We had a couple of incidents in the recent months where within 4 node MongoDB replication set cluster, none of the SECONDARY node takes over as PRIMARY when PRIMARY is down; even when rest of the SECONDARY nodes can connect and veto for new PRIMARY election with appropriate priorities set.
Here is one of the simplest 4-node cluster where this happened:
- HOST1, PRIMARY
- HOST2, SECONDARY
- HOST3, SECONDARY
- HOST4, SECONDARY, PRIORITY = 0, HIDDEN = TRUE (on a different data center, mainly for data center redundancy)

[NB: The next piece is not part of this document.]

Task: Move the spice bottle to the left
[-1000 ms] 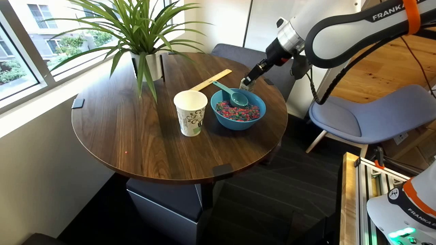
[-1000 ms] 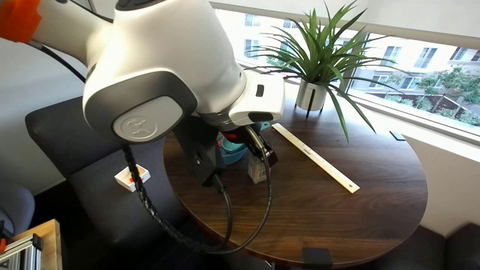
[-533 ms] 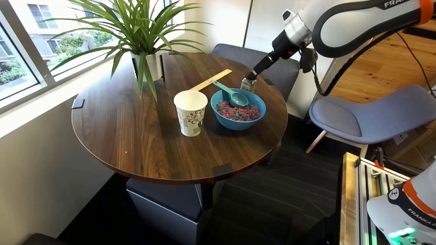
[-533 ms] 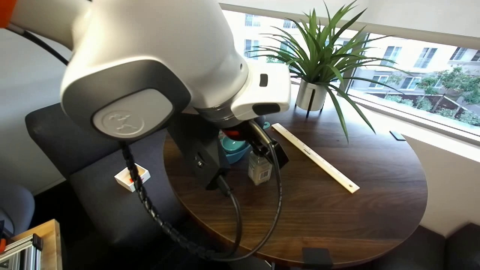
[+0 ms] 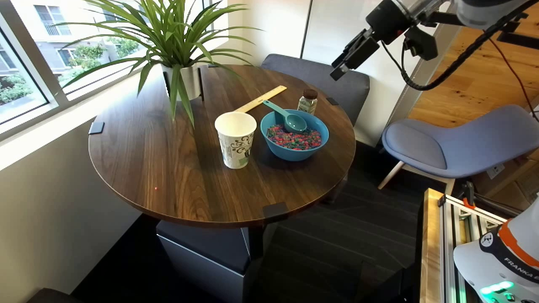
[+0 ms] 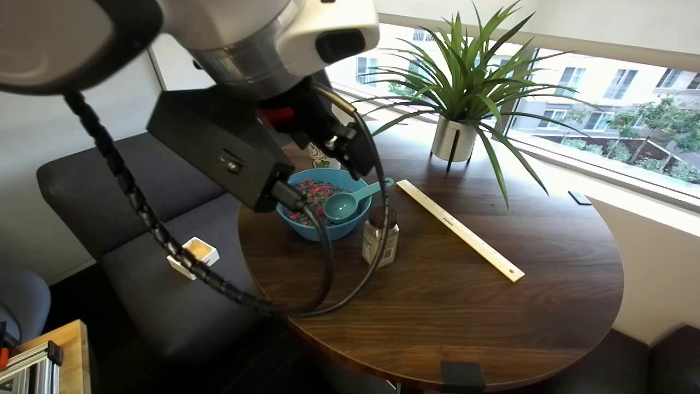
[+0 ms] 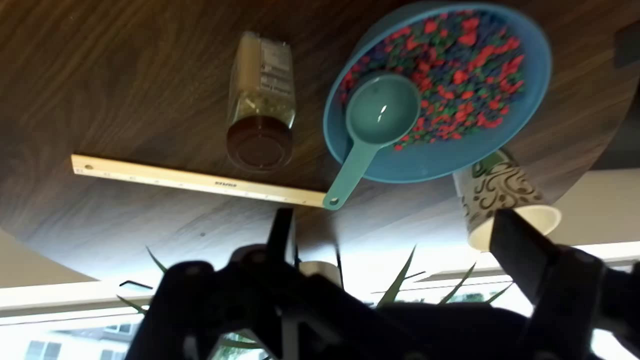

CONDITIONS THAT COULD TRIGGER:
Few conditions that could trigger this situation:
- When PRIMARY is down and when none of the nodes can connect to any other node in the cluster
- When a network switch or rack went down and majority of the nodes go offline
- When everyone is still connected, can veto and ability to elect the PRIMARY; but still fails for obvious reason (bug)
- When majority of the nodes are down (2/3rd)
We had case 2 and case 3 incidents on production clusters.
FROM DESIGN POINT OF VIEW:
When you don’t have any acting PRIMARY node in the cluster; then the whole cluster is kind of un-usable as one can’t do anything with the cluster at that time. The cluster will not allow any writes nor it allows one to force a new PRIMARY election as in both the cases PRIMARY must be up and running.
From the design point of you; it makes sense not to let anyone force a new PRIMARY when there is no running PRIMARY as it consolidates the data consistency; but it makes it hard to keep the production outages once the cluster gets into this situation.
I wish 10gen/MongoDB relaxes this constraint for clusterAdmin role to adjust votes for self election or allows a forced PRIMARY election.
HOW TO AVOID FORE HAND:
In order to avoid this race condition forehand; sometimes it’s better to give more votes to individual servers who can be your potential master (make sure to set this when MASTER is still active or when cluster is completely functional or during initial replication setup). Also, one should consider data center rack and switch aware setup, so that majority stays online when you loose a rack or switch.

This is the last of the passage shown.